Pak Tuti--suami ibu Tut--berkelakar, "apa bedanya manusia sana dan sini?"
Toni dengan mata berbinar bilang, "tidak tahu,"
Pak Tuti sinis, "bukankah sama saja?"
Toni tetap dengan mata berbinar, "tentu beda,"
Pak Tuti nyolot, "memang disini tidak ada yang beda.

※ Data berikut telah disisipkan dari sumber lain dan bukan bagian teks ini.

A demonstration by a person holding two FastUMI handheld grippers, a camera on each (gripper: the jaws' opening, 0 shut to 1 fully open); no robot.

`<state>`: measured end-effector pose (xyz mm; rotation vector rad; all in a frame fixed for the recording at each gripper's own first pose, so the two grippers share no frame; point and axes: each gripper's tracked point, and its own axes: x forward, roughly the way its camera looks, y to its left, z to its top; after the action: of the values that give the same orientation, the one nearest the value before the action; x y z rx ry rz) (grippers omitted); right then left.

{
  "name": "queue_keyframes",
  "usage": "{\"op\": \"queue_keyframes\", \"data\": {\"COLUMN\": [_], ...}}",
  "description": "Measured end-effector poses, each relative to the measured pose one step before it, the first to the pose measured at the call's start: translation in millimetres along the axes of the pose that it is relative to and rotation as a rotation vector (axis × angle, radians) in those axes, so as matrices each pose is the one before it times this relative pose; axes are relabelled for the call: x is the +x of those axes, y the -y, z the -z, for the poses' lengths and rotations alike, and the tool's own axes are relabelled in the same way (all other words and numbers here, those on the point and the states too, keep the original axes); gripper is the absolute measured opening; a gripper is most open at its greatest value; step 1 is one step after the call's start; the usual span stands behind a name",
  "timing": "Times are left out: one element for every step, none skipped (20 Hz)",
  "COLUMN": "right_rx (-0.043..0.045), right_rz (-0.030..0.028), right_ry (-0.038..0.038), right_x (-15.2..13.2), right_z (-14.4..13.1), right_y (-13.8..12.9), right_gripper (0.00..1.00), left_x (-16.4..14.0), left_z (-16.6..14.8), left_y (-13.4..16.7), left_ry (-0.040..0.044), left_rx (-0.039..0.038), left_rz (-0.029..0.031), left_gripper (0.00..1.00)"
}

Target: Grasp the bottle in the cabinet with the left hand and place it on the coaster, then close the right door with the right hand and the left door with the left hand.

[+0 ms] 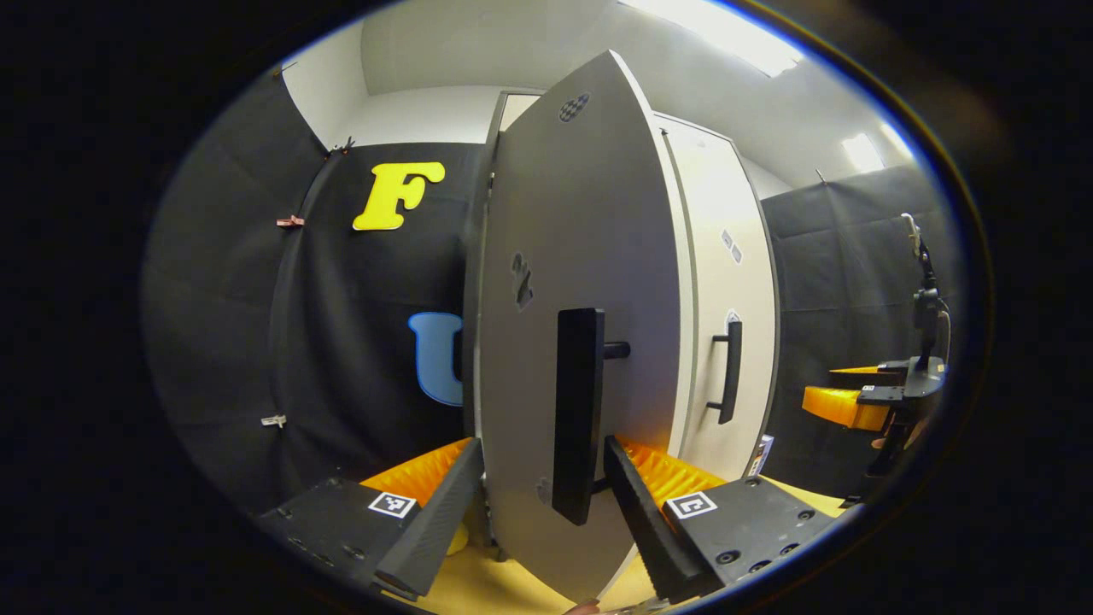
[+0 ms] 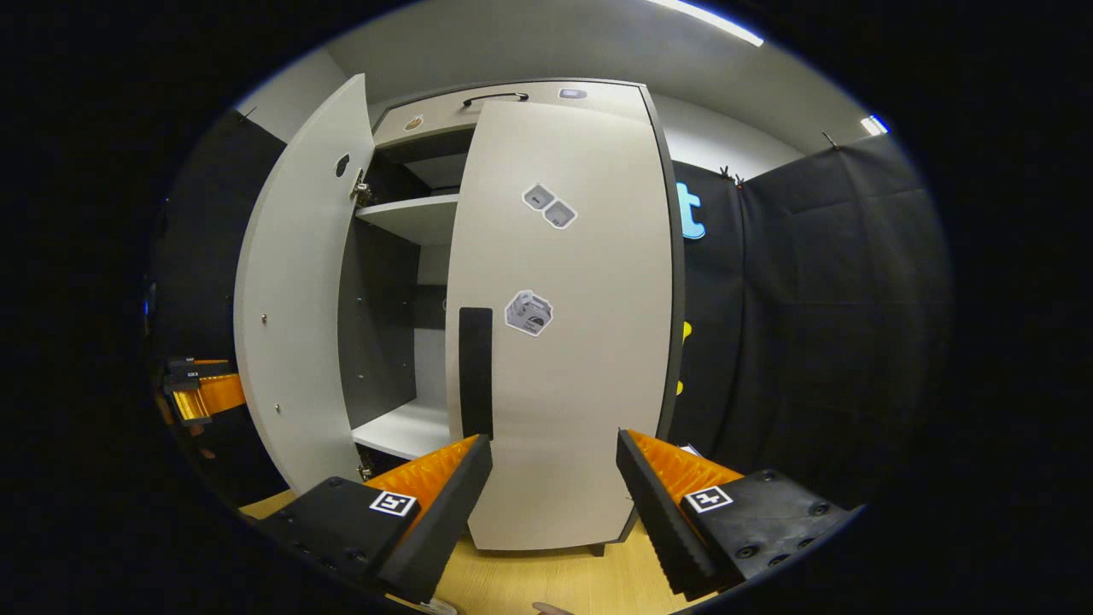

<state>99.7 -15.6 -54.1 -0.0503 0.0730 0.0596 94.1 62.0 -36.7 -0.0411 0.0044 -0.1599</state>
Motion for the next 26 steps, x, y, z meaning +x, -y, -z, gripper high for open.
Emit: {"op": "queue_keyframes", "data": {"right_rx": [-0.00192, -0.00052, -0.00234, -0.00582, -0.00551, -0.00108, 0.00266, 0.00323, 0.00225, 0.0014, 0.00366, 0.00611, 0.00625, 0.00609, 0.00823, 0.00914, 0.00508, 0.00229, 0.00342, 0.00428, 0.00478, 0.00066, -0.00412, -0.00198, 0.00675, 0.01099], "right_rz": [0.00097, 0.00079, 0.00483, 0.0079, 0.00557, 0.00263, -0.00024, -0.00106, 0.0004, 0.0003, -0.00348, -0.00472, -0.00525, -0.00171, 0.00237, 0.00753, 0.01189, 0.01454, 0.0115, 0.00561, -0.00009, 0.0051, 0.00535, 0.00029, -0.00404, -0.00217], "right_ry": [0.00182, 0.00205, 0.00032, -0.00095, -0.0027, -0.00309, -0.00146, -0.00279, -0.00172, -0.00184, -0.0004, 0.00001, 0.00082, 0.00164, 0.00103, 0.0016, 0.00108, 0.00474, 0.00744, 0.00426, 0.00169, 0.00234, 0.00286, -0.00019, -0.00657, -0.00861], "right_x": [-1.5, -2.12, -0.62, -1.25, -0.91, -2.06, -1.22, -1.82, -1.99, -1.11, -1.12, -1.16, -0.77, -0.42, -0.61, -0.37, -1.35, -1.34, -1.14, -2.31, -1.32, -1.63, -1.36, -1.12, -1.22, -0.44], "right_z": [-0.6, -0.65, 0.11, 0.28, 1.65, 0.86, -0.27, 0.8, 0.36, 0.59, 0.18, -0.25, -0.44, -1.23, -1.04, -1.75, -0.12, -1.71, -2.31, -1.62, -0.92, -0.83, -1.32, 0.01, 1.11, 1.63], "right_y": [2.1, 2.14, 2.8, 4.08, 3.2, 2.15, 1.25, 0.94, 1.44, 0.85, -0.81, -1.37, -1.55, -1.07, -0.97, -0.47, 0.26, 0.97, 1.11, 0.17, -0.72, 0.69, 1.84, 0.62, -0.23, -0.25], "right_gripper": [0.98, 0.98, 0.98, 0.97, 0.97, 0.98, 0.98, 0.98, 0.98, 0.98, 0.98, 0.98, 0.98, 0.98, 0.98, 0.98, 0.98, 0.98, 0.98, 0.98, 0.98, 0.98, 0.98, 0.98, 0.98, 0.98], "left_x": [3.12, 3.14, 3.84, 2.47, 1.09, 0.08, -0.05, -1.87, -3.79, -3.63, -4.33, -3.82, -3.44, -2.45, -1.0, -0.68, -0.96, -0.13, -1.32, -0.92, 0.03, 0.25, 0.63, 1.33, 0.97, 0.95], "left_z": [-0.15, 0.33, 2.82, 0.58, 1.45, 0.68, -0.23, -1.58, -0.85, -3.05, -2.53, -2.67, -1.26, -2.22, -1.32, -1.73, -0.11, 0.18, 1.84, 1.86, 1.66, -0.42, 0.19, -0.82, -0.28, -1.58], "left_y": [7.84, 7.58, 9.09, 4.6, 1.47, 3.24, 5.76, 3.99, 0.43, -1.42, -1.3, 0.56, 1.51, 0.81, -1.45, -2.25, -0.76, 1.51, 1.79, 0.52, 0.61, -0.34, -1.54, -2.11, -1.9, -2.47], "left_ry": [-0.00072, -0.00446, -0.00958, -0.00741, -0.00736, -0.00709, 0.00195, 0.00229, -0.00062, 0.00422, 0.00582, 0.00516, 0.0048, 0.00357, 0.00392, 0.0037, 0.00203, -0.00156, -0.00196, -0.00299, -0.00376, -0.00325, -0.00093, -0.0001, 0.00053, -0.00024], "left_rx": [-0.00631, -0.00106, 0.00742, 0.0159, 0.01636, 0.00677, -0.00938, -0.01477, -0.00564, 0.00503, 0.0075, 0.0068, 0.00577, 0.00711, 0.00713, 0.00196, -0.00903, -0.01601, -0.01593, -0.00722, -0.00468, -0.00397, -0.00488, -0.00514, -0.00337, -0.00201], "left_rz": [0.01289, 0.01806, 0.01474, -0.00264, -0.00601, 0.00023, 0.01005, 0.00803, -0.0007, -0.00975, -0.01211, -0.00727, -0.00462, -0.00718, -0.01194, -0.01703, -0.0143, -0.00667, -0.00321, -0.00233, -0.00289, -0.0053, -0.0046, -0.00566, -0.00602, -0.00606], "left_gripper": [0.91, 0.92, 0.93, 0.95, 0.95, 0.95, 0.95, 0.96, 0.97, 0.98, 0.98, 0.98, 0.97, 0.97, 0.98, 0.98, 0.98, 0.98, 0.98, 0.98, 0.98, 0.98, 0.98, 0.98, 0.97, 0.97]}}
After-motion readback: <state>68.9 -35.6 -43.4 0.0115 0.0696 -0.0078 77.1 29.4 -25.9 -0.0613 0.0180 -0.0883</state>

Aku, kamu, wedi, dan semua beda,"

toni memang diam, tapi dua bulan kedepan kamarnya tetap kosong.

masa tanam : enam belas bulan
surat pertama toni datang. saya bisa membayangkan betapa sumringah senyumnya ketika tulis-tulis ini. saya juga ikut senang saja. pelan-pelan saya ikut bercita-cita jadi toni, walaupun saya bukan maha-siswa kedokteran. saya bisa saja.
surat dari wedi pun datang. ini kali kedua dan wedi belum dapat pekerjaan. aneh, wedi juga bakal calon peserta naik pesawat terbang terbiayayai--namun tetap toni yang berangkat--, tapi belum ada kabar puskesmas yang akan menerima kemampuannya.
wedi menulis,
aku tidak lama disini. karena pesismis mulai mengetok pintu.
aku bergemetar ngeri dan mulai malam ini aku baca buku hingga tiga pagi.

pukul tiga pagi, semuanya tenang. tidak ada suara apa-apa kecuali malam. ya, suara pintu dibuka dari tetangga sebelah rumahku yang belum pulang-pulang, juga tidak ada.

masa tanam : empat puluh bulan
kardus yang kubereskan beberapa windu lalu, aku buka kembali. aku simpan satu-satu perlengkapanku.
musim gugur, daun berjatuhan, pucuk bersemi kembali, selanjutnya demikian pula.
aku telah bertemu beberapa musim gugur,
ketika wedi lulus,
ketika toni berangkat,
dan kini aku yang mengalami musim gugur, padahal sebenarnya aku baru siap menghadapi musim semi. semuanya berlalu begitu cepat.
aku khawatir, setelah musim gugur selesai. tidak ada musim semi lagi.
seperti itulah wedi dan toni. musim gugur wedi dan toni panjang.
wedi pergi ke pelosok pulau untuk menerapkan ilmunya. undangannya buat saya, hanya dipenuhi oleh foto almarhum orang tuanya.
toni pergi dan kembali. saya bertemu dan bersalaman ketika saya diwisuda empat minggu yang lalu.
dia, yang bertemu dan besalama itu, bukan toni. toni telah pergi dan tak akan kembali.
saya takut, musim gugur saya juga selama mereka. bahkan, sampai mati saya, musim gugur tidak kunjung usai.

Anton, tetangga yang belum saya lihat mukanya, tetangga yang belum saya dengar suaranya, adalah musim gugur.
sang aktivis sedang mengalami musim gugur.
tentu ada ritual pergi.
musim gugur Anton dimulai ketika tumpangan idealismenya sudah berlainan.
kalau tidak salah, saya pernah melihat Anton--walaupun saya tidak yakin--media jalanan berubah jadi media parlemen.
ketika itulah musim gugur Anton dimulai.